From the entries that follow, gather each line holding the word "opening".

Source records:
--- START ---
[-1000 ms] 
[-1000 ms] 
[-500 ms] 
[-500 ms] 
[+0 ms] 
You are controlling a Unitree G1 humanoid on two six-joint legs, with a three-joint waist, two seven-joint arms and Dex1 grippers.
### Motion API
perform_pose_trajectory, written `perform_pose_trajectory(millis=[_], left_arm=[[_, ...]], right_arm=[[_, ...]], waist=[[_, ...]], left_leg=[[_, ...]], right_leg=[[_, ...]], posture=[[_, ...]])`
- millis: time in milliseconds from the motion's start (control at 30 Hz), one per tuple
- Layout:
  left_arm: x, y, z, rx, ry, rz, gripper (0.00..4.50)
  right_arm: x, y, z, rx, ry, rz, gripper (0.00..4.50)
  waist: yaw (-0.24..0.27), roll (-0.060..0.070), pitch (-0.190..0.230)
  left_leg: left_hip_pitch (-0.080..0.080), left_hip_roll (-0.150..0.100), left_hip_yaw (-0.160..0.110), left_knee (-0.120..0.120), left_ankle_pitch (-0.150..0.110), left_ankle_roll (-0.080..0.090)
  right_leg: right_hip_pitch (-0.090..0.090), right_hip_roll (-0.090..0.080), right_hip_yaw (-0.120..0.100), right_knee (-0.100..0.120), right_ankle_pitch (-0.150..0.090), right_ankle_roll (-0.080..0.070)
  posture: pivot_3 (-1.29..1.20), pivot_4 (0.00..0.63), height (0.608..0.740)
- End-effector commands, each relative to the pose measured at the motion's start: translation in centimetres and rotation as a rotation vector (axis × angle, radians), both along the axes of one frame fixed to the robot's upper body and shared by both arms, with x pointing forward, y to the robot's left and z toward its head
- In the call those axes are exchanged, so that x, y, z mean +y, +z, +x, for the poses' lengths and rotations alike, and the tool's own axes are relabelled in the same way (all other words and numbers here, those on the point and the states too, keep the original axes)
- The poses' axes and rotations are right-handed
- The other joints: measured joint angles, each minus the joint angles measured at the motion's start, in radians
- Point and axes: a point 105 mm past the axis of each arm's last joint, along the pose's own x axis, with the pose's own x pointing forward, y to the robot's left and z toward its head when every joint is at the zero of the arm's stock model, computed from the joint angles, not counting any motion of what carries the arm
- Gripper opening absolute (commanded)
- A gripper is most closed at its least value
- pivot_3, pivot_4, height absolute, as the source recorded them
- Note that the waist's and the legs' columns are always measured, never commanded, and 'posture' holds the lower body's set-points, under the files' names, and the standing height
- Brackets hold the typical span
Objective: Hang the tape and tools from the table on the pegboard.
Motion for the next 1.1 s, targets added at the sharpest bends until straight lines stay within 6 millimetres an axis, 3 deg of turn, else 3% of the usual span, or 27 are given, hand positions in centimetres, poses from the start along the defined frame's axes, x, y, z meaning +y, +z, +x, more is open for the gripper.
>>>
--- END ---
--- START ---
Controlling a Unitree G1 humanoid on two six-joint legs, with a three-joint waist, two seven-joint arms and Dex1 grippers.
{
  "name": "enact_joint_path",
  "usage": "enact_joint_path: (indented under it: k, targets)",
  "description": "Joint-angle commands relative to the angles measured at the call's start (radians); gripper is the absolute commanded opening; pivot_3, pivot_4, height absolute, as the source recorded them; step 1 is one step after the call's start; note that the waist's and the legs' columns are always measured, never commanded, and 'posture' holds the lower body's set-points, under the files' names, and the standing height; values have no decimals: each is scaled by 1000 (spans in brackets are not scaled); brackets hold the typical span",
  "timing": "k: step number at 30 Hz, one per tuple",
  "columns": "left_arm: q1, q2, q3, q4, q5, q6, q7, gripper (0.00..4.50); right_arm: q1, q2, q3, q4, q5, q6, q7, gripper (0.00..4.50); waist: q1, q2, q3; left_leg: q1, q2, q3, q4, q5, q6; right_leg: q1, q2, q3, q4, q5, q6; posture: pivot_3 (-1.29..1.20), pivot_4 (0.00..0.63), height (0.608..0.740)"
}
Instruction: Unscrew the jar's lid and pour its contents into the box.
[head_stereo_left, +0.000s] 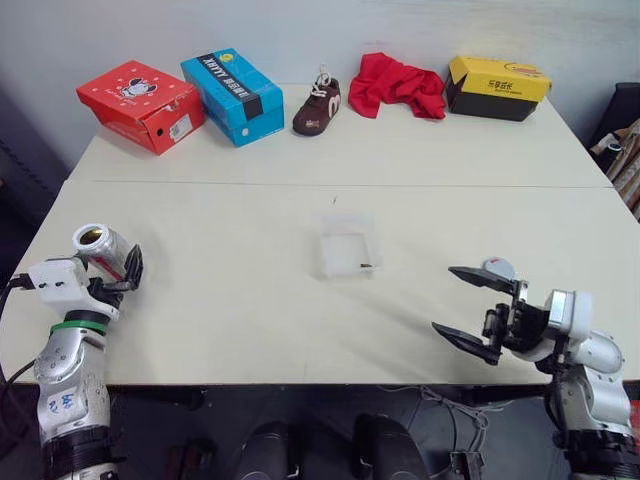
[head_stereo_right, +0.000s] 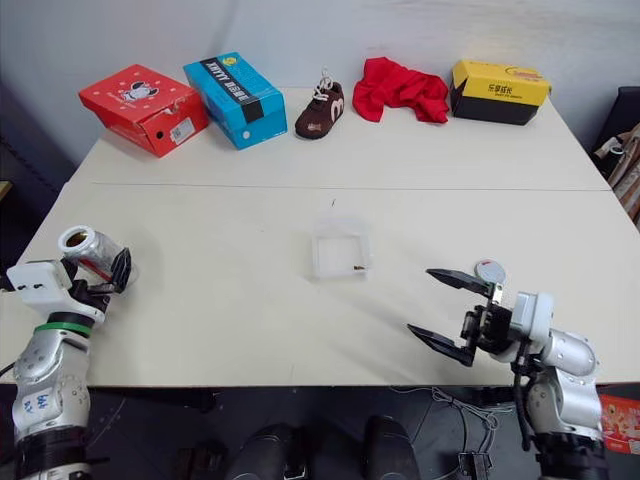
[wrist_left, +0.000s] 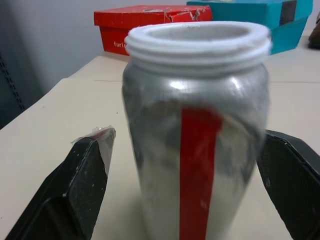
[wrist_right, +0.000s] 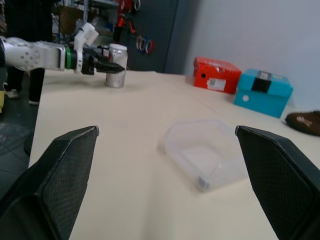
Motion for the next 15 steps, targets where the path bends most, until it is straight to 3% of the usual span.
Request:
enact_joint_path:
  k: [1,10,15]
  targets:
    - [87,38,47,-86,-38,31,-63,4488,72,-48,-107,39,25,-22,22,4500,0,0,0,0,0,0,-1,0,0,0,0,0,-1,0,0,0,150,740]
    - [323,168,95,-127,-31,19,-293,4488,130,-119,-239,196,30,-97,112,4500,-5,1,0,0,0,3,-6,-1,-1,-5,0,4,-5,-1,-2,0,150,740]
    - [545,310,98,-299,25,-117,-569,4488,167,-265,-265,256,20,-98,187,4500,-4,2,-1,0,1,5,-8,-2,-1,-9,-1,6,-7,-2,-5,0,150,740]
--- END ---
Solved problem ->
- Gripper opening absolute (commanded)
  "description": "Joint-angle commands relative to the angles measured at the call's start (radians); gripper is the absolute commanded opening; pivot_3, pivot_4, height absolute, as the source recorded them; step 1 is one step after the call's start; note that the waist's and the legs' columns are always measured, never commanded, and 'posture' holds the lower body's set-points, under the files' names, and the standing height; values have no decimals: each is scaled by 1000 (spans in brackets are not scaled); brackets hold the typical span",

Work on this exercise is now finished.